Pourquoi William ne chante-t-il plus, pourquoi décide-t-il de rompre tout lien avec sa mère, Evelyn, et son meilleur ami, Martin, qui l'a protégé, contre tout et tous, et s'est sacrifié pour lui, un certain jour à l'internat ?

À l'occasion de la fête d'entreprise destinée à intégrer William, une triste nouvelle parvient par télégramme d'Aberfan (1), pays de Galles : la conséquence d'un glissement de terril qui a enseveli une école et les enfants.

William décide de s'y rendre et d'exercer, sa première mission, sur ses lieux de désolation.

Ce terrible séjour va percuter de plein fouet l'horizon et un lointain avenir de William.

Jo Browning Wroe est titulaire d'une maîtrise en écriture créative de l'Université d'East Anglia et supervise l'écriture créative au Lucy Cavendish Collège de Cambridge.

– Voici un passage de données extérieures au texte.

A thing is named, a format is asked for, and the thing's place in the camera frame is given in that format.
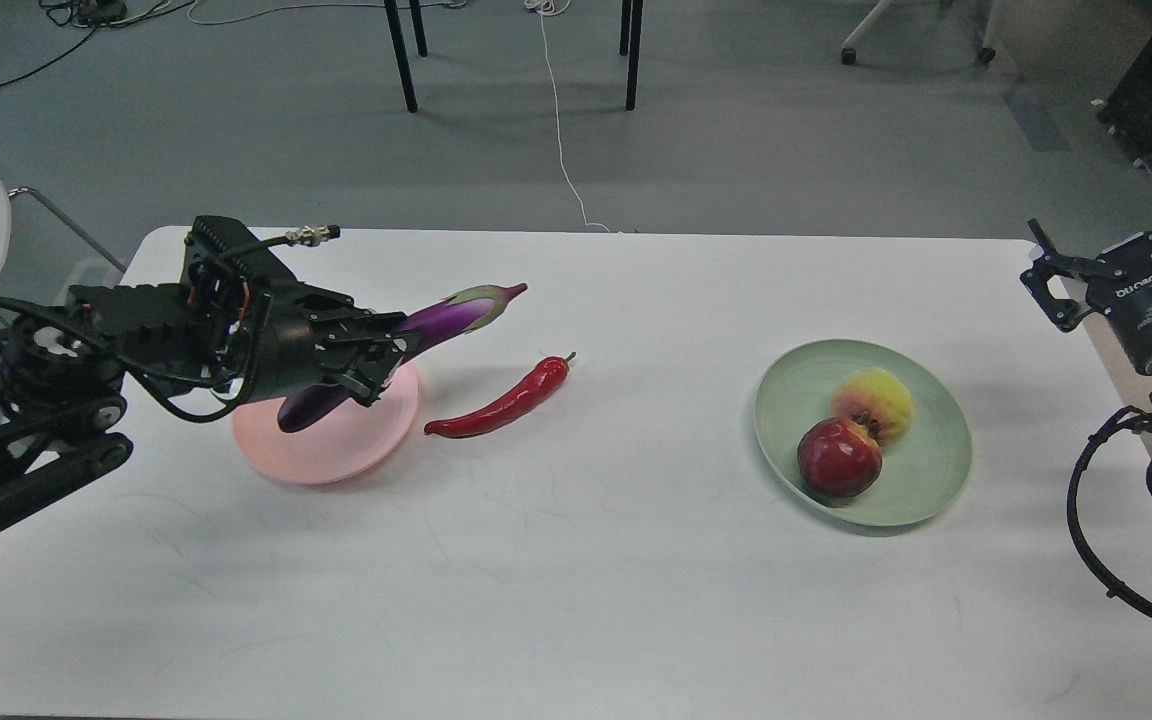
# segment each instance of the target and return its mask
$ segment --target gray floor
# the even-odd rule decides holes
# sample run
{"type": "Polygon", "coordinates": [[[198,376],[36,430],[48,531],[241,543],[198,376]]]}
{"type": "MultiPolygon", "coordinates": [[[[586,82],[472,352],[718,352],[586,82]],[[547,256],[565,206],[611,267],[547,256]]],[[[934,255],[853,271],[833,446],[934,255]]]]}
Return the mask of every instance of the gray floor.
{"type": "MultiPolygon", "coordinates": [[[[196,15],[276,5],[215,0],[196,15]]],[[[1152,0],[1014,0],[990,67],[975,62],[982,6],[896,3],[844,67],[838,47],[870,5],[650,0],[634,113],[617,0],[573,0],[545,20],[567,169],[590,219],[614,232],[977,238],[1025,237],[1038,217],[1075,253],[1152,227],[1152,179],[1092,105],[1152,31],[1152,0]]],[[[425,20],[415,115],[377,9],[228,26],[181,12],[97,32],[1,88],[0,176],[44,190],[124,260],[151,229],[197,214],[585,229],[558,164],[539,18],[517,0],[470,0],[425,20]]],[[[0,0],[0,81],[83,32],[0,0]]],[[[13,213],[0,293],[52,302],[93,256],[32,202],[13,213]]],[[[1053,333],[1053,351],[1060,342],[1053,333]]]]}

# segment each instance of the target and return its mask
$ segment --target black cable
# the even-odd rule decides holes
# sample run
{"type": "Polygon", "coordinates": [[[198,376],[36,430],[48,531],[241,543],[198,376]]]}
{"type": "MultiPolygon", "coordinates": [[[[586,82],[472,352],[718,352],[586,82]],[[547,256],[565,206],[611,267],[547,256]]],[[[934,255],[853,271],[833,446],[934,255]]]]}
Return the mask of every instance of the black cable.
{"type": "Polygon", "coordinates": [[[69,50],[66,50],[65,53],[61,53],[60,55],[55,55],[55,58],[52,58],[51,60],[47,60],[46,63],[38,65],[37,68],[35,68],[32,70],[29,70],[26,74],[23,74],[23,76],[14,77],[14,78],[12,78],[9,81],[0,82],[0,88],[6,88],[6,86],[12,85],[13,82],[20,82],[23,78],[36,76],[36,74],[41,73],[41,70],[45,70],[45,69],[50,68],[52,65],[59,63],[60,60],[66,59],[75,50],[78,50],[79,47],[82,47],[83,44],[84,44],[84,41],[91,40],[92,36],[96,35],[97,29],[100,29],[100,28],[92,28],[92,29],[90,29],[90,31],[88,31],[88,35],[84,35],[83,38],[82,38],[82,40],[78,40],[76,45],[74,45],[69,50]]]}
{"type": "MultiPolygon", "coordinates": [[[[88,328],[83,328],[82,325],[78,325],[76,323],[70,323],[70,320],[68,318],[65,318],[63,314],[55,313],[55,311],[52,311],[48,306],[36,305],[33,304],[33,302],[29,302],[25,300],[10,300],[10,297],[0,297],[0,308],[2,310],[10,310],[13,311],[13,313],[31,316],[31,318],[35,318],[36,320],[41,320],[41,323],[46,323],[51,325],[51,327],[54,327],[63,332],[65,334],[69,334],[69,336],[77,338],[78,341],[90,344],[97,351],[105,353],[108,354],[111,357],[114,357],[114,359],[118,361],[119,365],[122,365],[123,370],[129,376],[132,376],[132,379],[136,382],[139,382],[141,387],[145,388],[145,392],[151,397],[153,397],[159,406],[162,406],[164,409],[168,411],[168,414],[173,414],[182,420],[190,420],[191,423],[210,423],[211,420],[219,420],[220,418],[223,418],[225,415],[233,414],[234,410],[238,409],[238,406],[244,404],[244,402],[247,402],[247,399],[251,397],[251,393],[255,389],[253,376],[256,372],[256,353],[251,353],[250,355],[247,356],[247,364],[243,367],[243,374],[242,374],[243,387],[242,389],[238,389],[238,395],[233,400],[225,402],[225,406],[220,407],[220,409],[215,410],[213,414],[205,414],[205,415],[190,414],[189,411],[182,410],[180,409],[180,407],[175,406],[174,402],[172,402],[172,397],[166,396],[166,393],[160,391],[154,382],[151,382],[150,378],[166,379],[166,381],[189,384],[189,386],[192,387],[207,388],[207,389],[219,387],[220,384],[228,382],[229,379],[187,378],[187,377],[173,376],[170,373],[164,373],[162,370],[157,370],[154,367],[141,363],[141,361],[134,359],[132,357],[128,357],[127,355],[115,353],[114,348],[109,347],[109,343],[106,342],[104,338],[97,336],[97,334],[88,332],[88,328]]],[[[265,318],[260,318],[259,320],[260,323],[256,324],[257,328],[260,328],[260,326],[264,324],[265,318]]],[[[259,341],[260,341],[260,332],[256,331],[252,333],[251,346],[256,347],[256,343],[259,341]]]]}
{"type": "Polygon", "coordinates": [[[1087,569],[1105,584],[1109,597],[1120,598],[1121,601],[1128,602],[1134,611],[1142,612],[1149,619],[1152,619],[1152,602],[1138,592],[1135,592],[1117,575],[1106,568],[1101,559],[1092,551],[1087,538],[1083,536],[1083,528],[1078,521],[1078,486],[1083,478],[1083,471],[1087,470],[1087,465],[1091,465],[1092,456],[1115,433],[1124,429],[1149,430],[1151,427],[1152,415],[1143,414],[1137,407],[1123,407],[1123,409],[1112,415],[1101,425],[1101,429],[1097,430],[1096,434],[1087,438],[1087,446],[1083,447],[1082,455],[1078,456],[1078,461],[1074,464],[1074,473],[1069,478],[1069,495],[1064,499],[1064,520],[1069,524],[1069,535],[1074,540],[1075,550],[1078,551],[1079,558],[1083,559],[1083,564],[1086,564],[1087,569]],[[1135,418],[1126,418],[1126,416],[1132,414],[1137,414],[1137,416],[1135,418]]]}
{"type": "Polygon", "coordinates": [[[279,237],[271,237],[268,240],[263,240],[260,242],[255,243],[255,245],[230,247],[229,250],[225,250],[220,255],[217,255],[215,258],[212,258],[212,262],[219,264],[223,263],[225,260],[232,260],[234,258],[238,258],[240,255],[248,255],[248,252],[256,252],[257,250],[268,250],[271,247],[296,245],[296,242],[297,241],[293,240],[291,237],[279,236],[279,237]]]}

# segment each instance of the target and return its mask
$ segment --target peach
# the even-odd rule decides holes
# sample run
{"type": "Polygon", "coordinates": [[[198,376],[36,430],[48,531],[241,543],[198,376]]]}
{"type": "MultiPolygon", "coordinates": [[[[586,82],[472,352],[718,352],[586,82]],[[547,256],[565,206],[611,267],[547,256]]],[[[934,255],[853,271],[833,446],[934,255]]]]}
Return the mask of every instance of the peach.
{"type": "Polygon", "coordinates": [[[855,420],[886,447],[914,424],[914,396],[896,376],[881,367],[851,374],[829,397],[829,414],[855,420]]]}

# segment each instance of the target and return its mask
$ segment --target purple eggplant
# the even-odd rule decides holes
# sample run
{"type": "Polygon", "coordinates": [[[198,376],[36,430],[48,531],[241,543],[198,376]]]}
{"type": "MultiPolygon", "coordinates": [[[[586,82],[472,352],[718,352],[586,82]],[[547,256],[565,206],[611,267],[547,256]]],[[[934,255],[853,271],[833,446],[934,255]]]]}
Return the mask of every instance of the purple eggplant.
{"type": "MultiPolygon", "coordinates": [[[[399,364],[425,353],[430,347],[475,332],[505,312],[509,301],[526,290],[526,283],[513,287],[480,285],[425,306],[409,314],[394,328],[394,334],[416,332],[420,340],[415,348],[408,348],[399,364]]],[[[310,386],[296,395],[288,396],[278,409],[278,426],[285,433],[300,432],[323,419],[326,414],[342,404],[349,393],[340,386],[310,386]]]]}

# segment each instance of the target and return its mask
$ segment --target chair leg
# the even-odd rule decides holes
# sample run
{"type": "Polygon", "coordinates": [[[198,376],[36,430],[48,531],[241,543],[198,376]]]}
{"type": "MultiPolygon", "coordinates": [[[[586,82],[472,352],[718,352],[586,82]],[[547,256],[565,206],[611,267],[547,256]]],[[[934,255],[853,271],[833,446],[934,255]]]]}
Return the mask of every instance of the chair leg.
{"type": "Polygon", "coordinates": [[[630,54],[630,0],[621,0],[621,56],[630,54]]]}
{"type": "Polygon", "coordinates": [[[842,50],[856,50],[856,44],[861,41],[861,37],[864,37],[865,33],[869,32],[869,28],[874,24],[874,22],[879,18],[879,15],[887,12],[888,5],[892,5],[892,0],[878,0],[878,5],[874,5],[874,9],[869,10],[869,15],[865,15],[865,18],[861,20],[859,25],[851,31],[851,35],[847,36],[847,40],[842,41],[842,50]]]}
{"type": "Polygon", "coordinates": [[[83,242],[86,242],[88,245],[91,245],[92,250],[96,250],[96,252],[100,252],[100,256],[103,258],[109,260],[109,265],[114,265],[115,268],[118,268],[118,272],[127,273],[127,265],[120,263],[118,258],[114,258],[113,253],[109,253],[109,250],[105,250],[105,247],[103,247],[101,243],[96,242],[96,238],[90,236],[88,232],[84,232],[83,228],[78,227],[78,223],[74,222],[74,220],[69,218],[69,215],[67,215],[63,210],[56,209],[54,202],[47,200],[46,195],[38,192],[32,187],[21,185],[17,188],[13,188],[13,190],[8,191],[8,200],[15,200],[17,199],[17,197],[22,195],[28,195],[33,197],[33,199],[38,200],[38,204],[43,205],[47,211],[50,211],[52,215],[55,215],[55,218],[59,219],[61,223],[65,223],[65,227],[71,229],[74,234],[77,234],[78,237],[83,238],[83,242]]]}
{"type": "Polygon", "coordinates": [[[389,21],[389,38],[394,41],[394,59],[397,60],[397,78],[403,83],[403,100],[408,113],[416,112],[416,90],[412,88],[412,69],[407,63],[407,44],[403,43],[403,26],[397,22],[397,0],[385,0],[385,17],[389,21]]]}
{"type": "Polygon", "coordinates": [[[626,109],[634,109],[639,96],[639,45],[643,36],[643,0],[632,0],[630,9],[630,78],[626,83],[626,109]]]}
{"type": "Polygon", "coordinates": [[[420,0],[410,0],[412,9],[412,30],[416,32],[416,53],[420,58],[429,58],[429,47],[425,46],[425,20],[420,16],[420,0]]]}

Son premier roman, « Une terrible délicatesse » (Les Escales 2022) - A Terrible Kindness-, se place parmi les 10 meilleures ventes du Sunday Times et sélectionné pour le prix Bridport Peggy Chapman-Andrews.
L'ironie du sort veut qu'elle a grandi dans un crématorium à Birmingham.

Les commentaires et avis que l'on émet après la lecture d'un roman se doivent, autant que possible, de faire l'économie d'impressions personnelles sans lien avec l'œuvre, au-delà d'elle-même, en se bornant, avec un savant mélange d'objectivité, mais de subjectivité indispensable, d'apporter une appréciation sur son message et son environnement.

Il n'en demeure pas moins que dès lors que l'auteur a restitué aux lecteurs son récit, celui-ci ne lui appartient plus. le lecteur peut y trouver un écho ou un retentissement singulier dans la situation ou le monde dans lequel il vit ou bien, il a vécu.

Le rôle du lecteur est essentiel dans « Une terrible délicatesse ». Avec lui, les personnages principaux, notamment ceux de William, Martin et Evelyn, prennent chair dans son imagination pour, en définitive, échapper à l'auteur.

Aussi, le raccourci est étonnamment rapide lorsque nombre de critiques, y compris professionnelles, analysent l'œuvre comme un roman initiatique, en ce sens que la catastrophe d'Aberfan aurait permis à William de pardonner et d'accéder à la rédemption.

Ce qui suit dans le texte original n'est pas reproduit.